Seven former members of a South Texas police department are now facing serious charges of funneling drugs for profit. The cops, all former Hidalgo County Sheriff’s Deputies, are facing federal drug and conspiracy charges.
According to the Associated Press, the officers worked on a task force that targeted drug trafficking within the community. In other words, their main duty was to enforce drug laws, not make a profit off of them. But, being close to the action, the officers allegedly saw an opportunity for fast money.
The officers’ arrests are related to the arrests of drug trafficking ring leaders Fernando Guerra Sr. and Fernando Guerra Jr. The Guerra ring in essence employed officers to steal drugs from the competition. The Guerras would allegedly set up a drug buy between themselves and another faction. The officers would bust the other guys after the deal and confiscate the drugs. But the officers would only charge the drug dealers with possessing part of the drugs, keeping the rest to give back to the Guerras.
In the latest round of indictments, 3 former deputies have been charged with conspiring to possess with intent to distribute cocaine, marijuana, and methamphetamines. While the earlier charged deputies have already resigned, the Sheriff has asked for the resignation of these latest three as well.
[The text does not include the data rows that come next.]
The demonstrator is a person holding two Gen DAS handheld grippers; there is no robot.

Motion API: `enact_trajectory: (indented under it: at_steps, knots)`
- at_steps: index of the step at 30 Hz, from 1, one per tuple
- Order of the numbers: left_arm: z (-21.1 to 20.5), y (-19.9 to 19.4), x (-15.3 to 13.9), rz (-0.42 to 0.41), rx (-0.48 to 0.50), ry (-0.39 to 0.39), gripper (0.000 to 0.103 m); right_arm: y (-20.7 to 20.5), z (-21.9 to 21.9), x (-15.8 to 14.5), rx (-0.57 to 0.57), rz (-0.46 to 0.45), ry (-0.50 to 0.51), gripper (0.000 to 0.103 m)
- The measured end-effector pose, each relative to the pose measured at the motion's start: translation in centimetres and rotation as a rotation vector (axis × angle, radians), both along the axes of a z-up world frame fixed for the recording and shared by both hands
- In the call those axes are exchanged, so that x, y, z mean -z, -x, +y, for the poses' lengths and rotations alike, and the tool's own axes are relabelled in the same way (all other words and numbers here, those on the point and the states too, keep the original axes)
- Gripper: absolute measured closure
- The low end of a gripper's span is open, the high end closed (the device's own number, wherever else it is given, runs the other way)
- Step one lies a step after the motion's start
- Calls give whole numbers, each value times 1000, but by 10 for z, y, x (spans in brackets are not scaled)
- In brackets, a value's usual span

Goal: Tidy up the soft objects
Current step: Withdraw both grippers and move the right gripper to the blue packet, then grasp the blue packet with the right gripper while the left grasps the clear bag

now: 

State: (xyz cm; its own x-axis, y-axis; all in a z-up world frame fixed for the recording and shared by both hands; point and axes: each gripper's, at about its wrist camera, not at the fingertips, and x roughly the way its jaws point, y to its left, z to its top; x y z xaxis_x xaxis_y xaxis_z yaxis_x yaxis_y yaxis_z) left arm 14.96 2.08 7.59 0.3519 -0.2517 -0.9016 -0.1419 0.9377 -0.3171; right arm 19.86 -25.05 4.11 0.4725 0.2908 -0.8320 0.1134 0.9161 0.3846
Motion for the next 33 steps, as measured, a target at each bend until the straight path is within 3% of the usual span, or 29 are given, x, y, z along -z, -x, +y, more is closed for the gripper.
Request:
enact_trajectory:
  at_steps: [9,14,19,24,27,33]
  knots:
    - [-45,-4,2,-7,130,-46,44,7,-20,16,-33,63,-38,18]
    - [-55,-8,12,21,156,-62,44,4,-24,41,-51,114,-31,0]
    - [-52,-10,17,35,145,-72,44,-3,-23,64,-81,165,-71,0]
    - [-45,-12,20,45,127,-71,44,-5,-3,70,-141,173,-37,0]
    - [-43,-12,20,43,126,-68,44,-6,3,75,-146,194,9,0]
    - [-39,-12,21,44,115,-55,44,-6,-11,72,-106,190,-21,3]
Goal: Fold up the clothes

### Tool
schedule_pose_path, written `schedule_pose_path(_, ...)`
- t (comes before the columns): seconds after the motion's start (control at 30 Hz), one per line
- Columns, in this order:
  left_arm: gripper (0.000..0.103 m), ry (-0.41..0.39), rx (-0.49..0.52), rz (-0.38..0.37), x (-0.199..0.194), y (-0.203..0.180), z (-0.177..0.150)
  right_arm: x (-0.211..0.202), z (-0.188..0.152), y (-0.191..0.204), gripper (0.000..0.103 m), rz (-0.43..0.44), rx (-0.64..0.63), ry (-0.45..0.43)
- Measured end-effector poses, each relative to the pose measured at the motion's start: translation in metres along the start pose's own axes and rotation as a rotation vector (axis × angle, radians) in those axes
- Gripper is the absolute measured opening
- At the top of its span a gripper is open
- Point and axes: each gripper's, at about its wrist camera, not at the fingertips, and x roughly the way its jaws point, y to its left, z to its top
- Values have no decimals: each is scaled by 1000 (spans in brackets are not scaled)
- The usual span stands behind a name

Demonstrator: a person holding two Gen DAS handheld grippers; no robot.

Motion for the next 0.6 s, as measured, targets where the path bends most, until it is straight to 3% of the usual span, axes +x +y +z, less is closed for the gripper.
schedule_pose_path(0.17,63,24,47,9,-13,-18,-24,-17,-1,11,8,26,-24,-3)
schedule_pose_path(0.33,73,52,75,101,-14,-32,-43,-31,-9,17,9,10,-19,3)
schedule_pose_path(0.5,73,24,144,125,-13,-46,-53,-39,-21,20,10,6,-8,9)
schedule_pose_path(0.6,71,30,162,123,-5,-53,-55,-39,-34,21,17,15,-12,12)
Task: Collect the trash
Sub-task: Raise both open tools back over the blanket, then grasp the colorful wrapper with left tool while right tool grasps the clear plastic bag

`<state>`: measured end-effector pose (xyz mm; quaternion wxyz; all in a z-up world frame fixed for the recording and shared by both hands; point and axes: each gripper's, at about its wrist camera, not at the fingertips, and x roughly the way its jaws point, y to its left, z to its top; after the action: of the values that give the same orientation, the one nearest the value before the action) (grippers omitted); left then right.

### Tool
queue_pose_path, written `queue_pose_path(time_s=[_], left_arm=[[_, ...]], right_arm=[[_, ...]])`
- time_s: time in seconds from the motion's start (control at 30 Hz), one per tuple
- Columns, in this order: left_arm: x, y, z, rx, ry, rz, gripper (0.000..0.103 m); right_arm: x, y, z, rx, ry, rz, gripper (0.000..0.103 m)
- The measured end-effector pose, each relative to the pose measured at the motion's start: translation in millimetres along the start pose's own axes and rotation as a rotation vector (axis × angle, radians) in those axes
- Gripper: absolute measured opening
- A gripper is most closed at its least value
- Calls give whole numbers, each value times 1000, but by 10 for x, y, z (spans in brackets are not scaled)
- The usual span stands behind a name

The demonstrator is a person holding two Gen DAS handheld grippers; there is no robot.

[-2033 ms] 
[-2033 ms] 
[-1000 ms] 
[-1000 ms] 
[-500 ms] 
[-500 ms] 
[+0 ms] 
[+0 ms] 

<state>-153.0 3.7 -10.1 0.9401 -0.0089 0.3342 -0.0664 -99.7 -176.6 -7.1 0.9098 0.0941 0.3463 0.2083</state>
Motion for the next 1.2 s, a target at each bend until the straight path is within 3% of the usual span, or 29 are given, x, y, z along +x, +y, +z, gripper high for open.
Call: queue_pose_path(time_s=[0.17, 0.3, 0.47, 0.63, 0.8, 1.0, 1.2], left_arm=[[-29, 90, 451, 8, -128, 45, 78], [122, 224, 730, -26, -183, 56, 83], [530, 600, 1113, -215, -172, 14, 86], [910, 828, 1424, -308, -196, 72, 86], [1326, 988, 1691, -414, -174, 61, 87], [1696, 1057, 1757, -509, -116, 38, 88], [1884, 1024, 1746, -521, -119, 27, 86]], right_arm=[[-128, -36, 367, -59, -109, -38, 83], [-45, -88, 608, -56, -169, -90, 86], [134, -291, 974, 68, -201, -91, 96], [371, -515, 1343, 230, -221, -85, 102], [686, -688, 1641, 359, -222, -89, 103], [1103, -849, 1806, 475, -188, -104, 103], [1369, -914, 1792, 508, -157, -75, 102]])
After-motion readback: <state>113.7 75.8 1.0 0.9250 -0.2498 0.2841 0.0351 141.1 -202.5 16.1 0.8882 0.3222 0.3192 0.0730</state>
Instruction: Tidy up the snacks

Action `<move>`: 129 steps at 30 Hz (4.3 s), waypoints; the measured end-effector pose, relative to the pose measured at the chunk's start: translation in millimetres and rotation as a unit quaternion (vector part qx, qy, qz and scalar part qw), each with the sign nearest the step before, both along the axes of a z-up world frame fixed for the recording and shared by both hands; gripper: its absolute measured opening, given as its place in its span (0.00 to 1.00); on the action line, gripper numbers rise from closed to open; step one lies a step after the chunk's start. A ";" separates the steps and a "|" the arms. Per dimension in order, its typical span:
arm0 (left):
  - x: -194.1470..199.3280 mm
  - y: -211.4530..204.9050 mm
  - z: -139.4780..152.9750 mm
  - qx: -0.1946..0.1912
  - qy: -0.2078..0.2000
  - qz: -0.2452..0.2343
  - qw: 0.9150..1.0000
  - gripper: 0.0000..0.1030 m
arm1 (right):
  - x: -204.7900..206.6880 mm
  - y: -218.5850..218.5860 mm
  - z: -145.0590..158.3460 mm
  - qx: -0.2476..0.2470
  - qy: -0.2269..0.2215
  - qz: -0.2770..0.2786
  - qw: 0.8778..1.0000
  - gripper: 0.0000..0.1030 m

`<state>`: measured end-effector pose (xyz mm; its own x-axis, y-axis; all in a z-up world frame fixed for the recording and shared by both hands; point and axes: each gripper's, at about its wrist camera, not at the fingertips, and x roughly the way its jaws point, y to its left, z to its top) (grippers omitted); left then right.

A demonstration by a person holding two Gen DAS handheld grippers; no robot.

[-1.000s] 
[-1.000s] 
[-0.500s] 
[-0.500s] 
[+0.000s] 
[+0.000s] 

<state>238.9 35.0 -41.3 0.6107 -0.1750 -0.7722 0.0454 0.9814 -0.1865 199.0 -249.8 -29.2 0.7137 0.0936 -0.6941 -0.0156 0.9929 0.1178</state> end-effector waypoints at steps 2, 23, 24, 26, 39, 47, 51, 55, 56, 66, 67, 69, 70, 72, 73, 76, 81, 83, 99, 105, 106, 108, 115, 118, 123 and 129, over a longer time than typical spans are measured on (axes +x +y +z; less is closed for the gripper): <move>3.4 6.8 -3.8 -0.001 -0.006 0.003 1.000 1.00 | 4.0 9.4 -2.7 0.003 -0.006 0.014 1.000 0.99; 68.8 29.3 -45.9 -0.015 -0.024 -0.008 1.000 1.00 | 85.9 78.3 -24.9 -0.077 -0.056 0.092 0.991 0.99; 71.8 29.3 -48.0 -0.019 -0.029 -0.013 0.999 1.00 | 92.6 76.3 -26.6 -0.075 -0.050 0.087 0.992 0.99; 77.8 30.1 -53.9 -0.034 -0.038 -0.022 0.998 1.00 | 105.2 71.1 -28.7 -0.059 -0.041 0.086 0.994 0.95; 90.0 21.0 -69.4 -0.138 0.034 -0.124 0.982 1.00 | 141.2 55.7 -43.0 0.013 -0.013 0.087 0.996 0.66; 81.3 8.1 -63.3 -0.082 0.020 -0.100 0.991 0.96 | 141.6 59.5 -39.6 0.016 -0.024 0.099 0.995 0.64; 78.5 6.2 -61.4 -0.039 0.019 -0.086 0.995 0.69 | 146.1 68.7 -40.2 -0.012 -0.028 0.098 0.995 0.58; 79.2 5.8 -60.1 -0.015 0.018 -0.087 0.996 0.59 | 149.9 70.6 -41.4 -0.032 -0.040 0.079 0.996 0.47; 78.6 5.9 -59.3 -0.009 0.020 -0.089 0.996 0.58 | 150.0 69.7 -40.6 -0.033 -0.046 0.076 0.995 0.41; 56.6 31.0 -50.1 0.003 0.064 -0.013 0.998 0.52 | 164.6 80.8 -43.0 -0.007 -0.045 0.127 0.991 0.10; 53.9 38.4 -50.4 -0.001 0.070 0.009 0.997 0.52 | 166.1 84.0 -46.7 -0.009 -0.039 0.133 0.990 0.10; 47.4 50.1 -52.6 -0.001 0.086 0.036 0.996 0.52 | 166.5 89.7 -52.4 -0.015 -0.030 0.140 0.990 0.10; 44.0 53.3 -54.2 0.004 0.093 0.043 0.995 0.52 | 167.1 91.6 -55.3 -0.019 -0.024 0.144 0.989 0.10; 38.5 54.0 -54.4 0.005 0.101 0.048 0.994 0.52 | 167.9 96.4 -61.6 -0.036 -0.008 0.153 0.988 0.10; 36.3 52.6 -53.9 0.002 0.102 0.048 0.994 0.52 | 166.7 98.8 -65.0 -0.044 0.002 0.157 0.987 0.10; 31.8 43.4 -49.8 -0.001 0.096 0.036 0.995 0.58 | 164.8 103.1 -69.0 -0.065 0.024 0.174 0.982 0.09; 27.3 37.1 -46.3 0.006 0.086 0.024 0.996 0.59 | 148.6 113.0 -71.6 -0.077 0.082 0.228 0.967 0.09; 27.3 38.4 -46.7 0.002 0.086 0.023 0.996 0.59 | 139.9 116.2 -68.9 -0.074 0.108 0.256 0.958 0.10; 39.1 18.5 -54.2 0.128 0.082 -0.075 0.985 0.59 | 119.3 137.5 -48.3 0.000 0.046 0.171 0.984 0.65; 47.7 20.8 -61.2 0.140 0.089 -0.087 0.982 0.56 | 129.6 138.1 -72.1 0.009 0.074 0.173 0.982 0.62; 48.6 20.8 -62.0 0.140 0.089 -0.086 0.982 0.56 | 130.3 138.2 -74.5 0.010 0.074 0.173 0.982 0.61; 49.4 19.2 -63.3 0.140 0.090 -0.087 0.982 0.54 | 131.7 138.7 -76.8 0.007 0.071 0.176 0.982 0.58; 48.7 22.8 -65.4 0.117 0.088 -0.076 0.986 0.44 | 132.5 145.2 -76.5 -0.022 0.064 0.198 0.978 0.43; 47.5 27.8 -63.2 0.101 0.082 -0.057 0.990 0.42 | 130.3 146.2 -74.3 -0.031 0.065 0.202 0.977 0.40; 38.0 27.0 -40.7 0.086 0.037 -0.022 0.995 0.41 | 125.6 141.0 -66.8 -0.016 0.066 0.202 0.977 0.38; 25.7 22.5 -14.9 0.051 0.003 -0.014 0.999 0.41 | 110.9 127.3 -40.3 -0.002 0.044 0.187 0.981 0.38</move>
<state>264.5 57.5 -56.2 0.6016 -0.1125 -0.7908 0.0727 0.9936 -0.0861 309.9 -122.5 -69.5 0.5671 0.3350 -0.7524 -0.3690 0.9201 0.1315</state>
The other four task force members were charged in December and their case alleges they “used their positions as law enforcement personnel to escort and protect loads of narcotics.”
While it isn’t common for officers to do completely illegal things on the job, it is hardly unheard of either. And when the officers operate within the underbelly of the local drug trade, sometimes the lure of fast money seems risk-free. After all, if you are the law enforcement, who will enforce the law against you?
In this case, the U.S. Immigration and Customs Enforcement received a tip about two of the drug task force members in August of last year, leading to the investigation that went much deeper.
Cops are human. Sure, they make mistakes or have lapses of judgment. But, when they are the ones who lawfully carry weapons and badges, and they have the power to remove (albeit temporarily) your right to come and go, they should be held to a higher standard. Crooked cops are the lowest of the low.